[Excerpts from a dataset]
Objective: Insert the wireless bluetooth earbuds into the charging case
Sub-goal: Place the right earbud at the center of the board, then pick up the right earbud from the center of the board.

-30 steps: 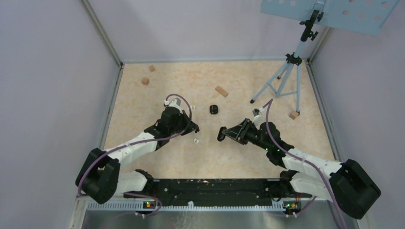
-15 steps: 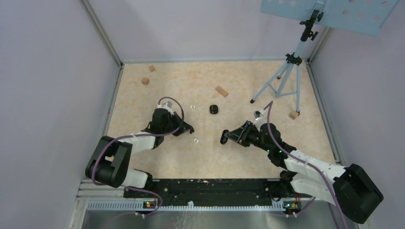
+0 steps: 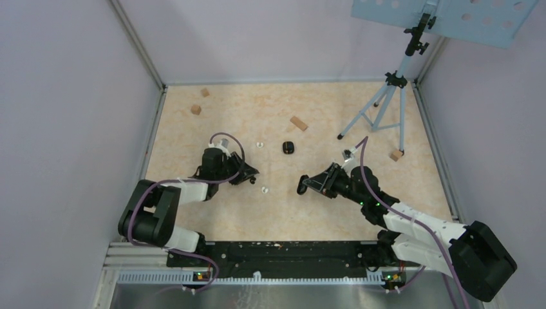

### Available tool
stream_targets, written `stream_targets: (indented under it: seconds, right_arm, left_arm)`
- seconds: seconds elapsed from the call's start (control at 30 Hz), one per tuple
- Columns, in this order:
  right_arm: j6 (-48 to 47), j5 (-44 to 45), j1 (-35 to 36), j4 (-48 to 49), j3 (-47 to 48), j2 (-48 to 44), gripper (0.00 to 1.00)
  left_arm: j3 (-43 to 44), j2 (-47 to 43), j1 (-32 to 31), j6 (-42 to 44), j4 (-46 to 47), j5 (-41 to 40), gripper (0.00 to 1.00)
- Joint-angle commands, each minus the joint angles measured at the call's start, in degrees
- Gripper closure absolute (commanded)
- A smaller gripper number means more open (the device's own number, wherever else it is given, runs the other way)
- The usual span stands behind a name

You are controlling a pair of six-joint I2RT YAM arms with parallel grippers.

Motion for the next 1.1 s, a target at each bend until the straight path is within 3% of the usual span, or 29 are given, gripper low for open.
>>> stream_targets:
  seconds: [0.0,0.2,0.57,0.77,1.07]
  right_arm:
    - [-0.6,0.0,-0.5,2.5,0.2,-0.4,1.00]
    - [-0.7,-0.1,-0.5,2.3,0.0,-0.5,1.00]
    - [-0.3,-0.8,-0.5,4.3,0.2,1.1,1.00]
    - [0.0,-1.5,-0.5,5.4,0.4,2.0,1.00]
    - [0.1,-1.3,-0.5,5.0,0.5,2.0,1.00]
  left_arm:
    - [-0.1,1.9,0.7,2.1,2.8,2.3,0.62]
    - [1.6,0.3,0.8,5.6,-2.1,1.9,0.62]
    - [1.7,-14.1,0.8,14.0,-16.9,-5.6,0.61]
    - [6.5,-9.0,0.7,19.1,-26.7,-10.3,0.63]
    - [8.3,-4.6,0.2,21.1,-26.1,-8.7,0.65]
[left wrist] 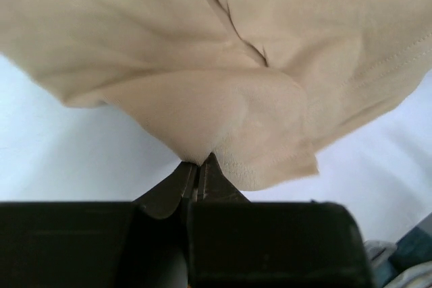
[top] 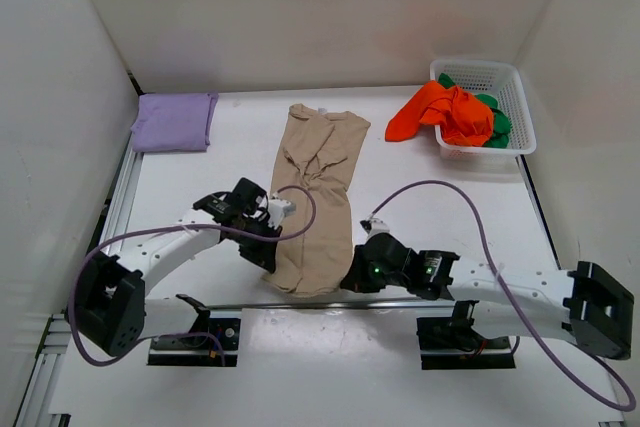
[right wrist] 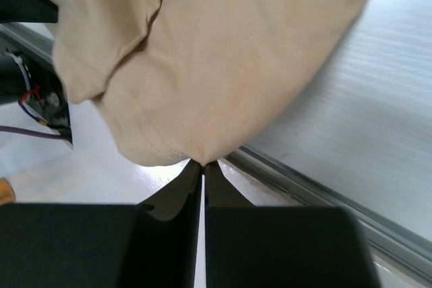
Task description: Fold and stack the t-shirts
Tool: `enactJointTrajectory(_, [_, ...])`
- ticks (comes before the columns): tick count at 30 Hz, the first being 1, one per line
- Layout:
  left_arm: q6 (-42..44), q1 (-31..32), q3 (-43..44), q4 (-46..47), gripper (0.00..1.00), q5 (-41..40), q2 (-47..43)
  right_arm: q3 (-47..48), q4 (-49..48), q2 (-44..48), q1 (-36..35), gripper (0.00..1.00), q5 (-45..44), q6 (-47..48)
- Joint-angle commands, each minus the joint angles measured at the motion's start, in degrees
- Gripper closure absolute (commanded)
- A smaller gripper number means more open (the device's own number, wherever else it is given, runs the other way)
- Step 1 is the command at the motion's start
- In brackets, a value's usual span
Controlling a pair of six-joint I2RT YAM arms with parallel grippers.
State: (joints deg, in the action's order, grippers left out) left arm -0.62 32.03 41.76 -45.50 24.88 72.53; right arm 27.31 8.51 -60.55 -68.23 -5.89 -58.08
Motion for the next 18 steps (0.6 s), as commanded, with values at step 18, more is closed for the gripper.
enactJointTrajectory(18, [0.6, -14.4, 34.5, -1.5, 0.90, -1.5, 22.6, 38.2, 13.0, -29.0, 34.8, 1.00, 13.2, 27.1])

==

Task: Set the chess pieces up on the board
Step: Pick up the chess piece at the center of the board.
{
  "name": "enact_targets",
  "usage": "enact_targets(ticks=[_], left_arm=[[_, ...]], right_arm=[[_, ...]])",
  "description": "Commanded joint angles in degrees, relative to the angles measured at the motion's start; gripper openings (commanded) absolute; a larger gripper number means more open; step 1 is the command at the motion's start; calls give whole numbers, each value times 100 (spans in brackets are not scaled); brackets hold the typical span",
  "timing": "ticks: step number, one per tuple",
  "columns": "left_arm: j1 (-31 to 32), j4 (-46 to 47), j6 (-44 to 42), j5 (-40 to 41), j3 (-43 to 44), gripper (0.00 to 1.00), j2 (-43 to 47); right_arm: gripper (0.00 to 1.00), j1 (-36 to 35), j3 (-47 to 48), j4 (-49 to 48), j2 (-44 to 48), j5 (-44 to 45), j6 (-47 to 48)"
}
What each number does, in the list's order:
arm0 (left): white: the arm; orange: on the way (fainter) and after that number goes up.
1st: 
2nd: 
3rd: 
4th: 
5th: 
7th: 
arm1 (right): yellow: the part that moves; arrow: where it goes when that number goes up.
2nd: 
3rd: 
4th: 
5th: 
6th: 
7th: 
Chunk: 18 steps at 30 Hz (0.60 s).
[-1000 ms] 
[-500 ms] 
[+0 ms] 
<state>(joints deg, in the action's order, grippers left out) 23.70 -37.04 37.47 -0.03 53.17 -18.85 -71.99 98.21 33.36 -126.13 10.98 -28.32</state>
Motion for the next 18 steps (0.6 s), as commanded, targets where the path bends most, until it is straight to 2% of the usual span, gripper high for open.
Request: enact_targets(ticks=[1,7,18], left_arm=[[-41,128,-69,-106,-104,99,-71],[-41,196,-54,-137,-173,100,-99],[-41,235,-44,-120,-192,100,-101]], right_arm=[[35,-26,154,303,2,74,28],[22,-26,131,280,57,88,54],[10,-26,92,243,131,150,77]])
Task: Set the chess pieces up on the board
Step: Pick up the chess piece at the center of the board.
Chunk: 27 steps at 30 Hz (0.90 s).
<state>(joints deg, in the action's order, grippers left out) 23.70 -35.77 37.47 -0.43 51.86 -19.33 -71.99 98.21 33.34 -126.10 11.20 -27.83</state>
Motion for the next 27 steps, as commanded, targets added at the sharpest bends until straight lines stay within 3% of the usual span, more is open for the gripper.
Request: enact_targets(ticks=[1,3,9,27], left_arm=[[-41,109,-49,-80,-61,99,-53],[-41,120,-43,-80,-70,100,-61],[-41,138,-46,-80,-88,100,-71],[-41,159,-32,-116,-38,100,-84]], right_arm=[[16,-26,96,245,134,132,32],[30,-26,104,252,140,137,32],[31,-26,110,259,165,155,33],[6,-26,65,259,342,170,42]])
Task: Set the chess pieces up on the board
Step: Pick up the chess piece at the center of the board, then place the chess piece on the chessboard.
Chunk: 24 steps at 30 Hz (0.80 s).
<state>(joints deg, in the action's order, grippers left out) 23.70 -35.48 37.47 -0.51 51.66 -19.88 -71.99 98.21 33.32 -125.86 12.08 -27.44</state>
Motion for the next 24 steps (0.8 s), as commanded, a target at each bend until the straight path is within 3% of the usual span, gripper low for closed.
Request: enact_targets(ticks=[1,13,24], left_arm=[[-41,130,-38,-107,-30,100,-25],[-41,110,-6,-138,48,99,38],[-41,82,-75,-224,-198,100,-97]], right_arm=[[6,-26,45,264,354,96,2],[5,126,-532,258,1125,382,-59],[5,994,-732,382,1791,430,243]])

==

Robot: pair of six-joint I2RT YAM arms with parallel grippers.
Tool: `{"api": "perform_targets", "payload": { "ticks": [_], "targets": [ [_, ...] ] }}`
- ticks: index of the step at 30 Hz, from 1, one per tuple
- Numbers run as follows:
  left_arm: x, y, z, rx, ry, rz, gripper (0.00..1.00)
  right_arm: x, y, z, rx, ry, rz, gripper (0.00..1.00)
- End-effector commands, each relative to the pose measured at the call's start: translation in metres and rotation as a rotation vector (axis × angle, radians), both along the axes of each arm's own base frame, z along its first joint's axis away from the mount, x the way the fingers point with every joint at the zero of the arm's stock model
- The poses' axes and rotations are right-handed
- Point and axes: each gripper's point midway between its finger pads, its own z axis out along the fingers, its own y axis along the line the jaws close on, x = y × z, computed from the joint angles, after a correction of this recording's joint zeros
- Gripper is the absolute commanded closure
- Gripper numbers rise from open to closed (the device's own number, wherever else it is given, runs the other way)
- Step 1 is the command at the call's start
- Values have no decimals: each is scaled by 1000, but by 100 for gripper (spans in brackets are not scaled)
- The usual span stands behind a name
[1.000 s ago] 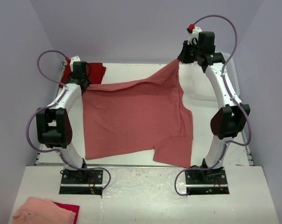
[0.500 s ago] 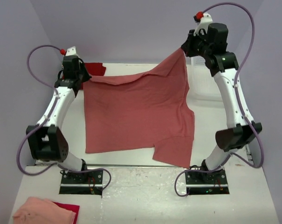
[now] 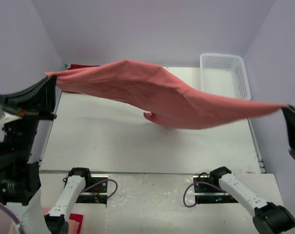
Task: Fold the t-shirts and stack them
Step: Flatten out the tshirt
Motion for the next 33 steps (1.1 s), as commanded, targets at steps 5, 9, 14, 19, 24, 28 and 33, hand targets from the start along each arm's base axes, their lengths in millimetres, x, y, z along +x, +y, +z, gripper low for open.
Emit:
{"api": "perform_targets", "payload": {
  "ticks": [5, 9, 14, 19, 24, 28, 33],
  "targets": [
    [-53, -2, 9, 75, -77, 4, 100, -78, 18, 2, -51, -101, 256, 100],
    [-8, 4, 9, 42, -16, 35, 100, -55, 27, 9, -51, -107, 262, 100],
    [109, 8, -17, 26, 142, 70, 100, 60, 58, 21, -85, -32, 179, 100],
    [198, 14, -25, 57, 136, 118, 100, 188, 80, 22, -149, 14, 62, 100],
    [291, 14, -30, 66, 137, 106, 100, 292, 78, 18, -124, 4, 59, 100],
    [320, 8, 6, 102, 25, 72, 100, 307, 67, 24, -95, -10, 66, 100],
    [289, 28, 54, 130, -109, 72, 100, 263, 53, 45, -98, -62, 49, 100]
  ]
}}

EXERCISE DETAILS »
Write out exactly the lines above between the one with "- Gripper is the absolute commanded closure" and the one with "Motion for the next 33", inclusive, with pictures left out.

RESPONSE FOR THIS EXERCISE »
- Gripper is the absolute commanded closure
- Gripper numbers rise from open to closed (the device's own number, wherever else it is given, runs the other way)
- Step 1 is the command at the call's start
- Values have no decimals: each is scaled by 1000, but by 100 for gripper (spans in brackets are not scaled)
- The usual span stands behind a name
[1.000 s ago] 
[0.500 s ago] 
[now] 
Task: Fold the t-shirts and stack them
Step: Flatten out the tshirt
Motion for the next 33 steps (1.1 s), as commanded, targets at steps 5, 9, 14, 19, 24, 28 and 33, hand targets from the start along each arm's base axes, their lengths in millimetres, x, y, z along +x, +y, +z, gripper low for open.

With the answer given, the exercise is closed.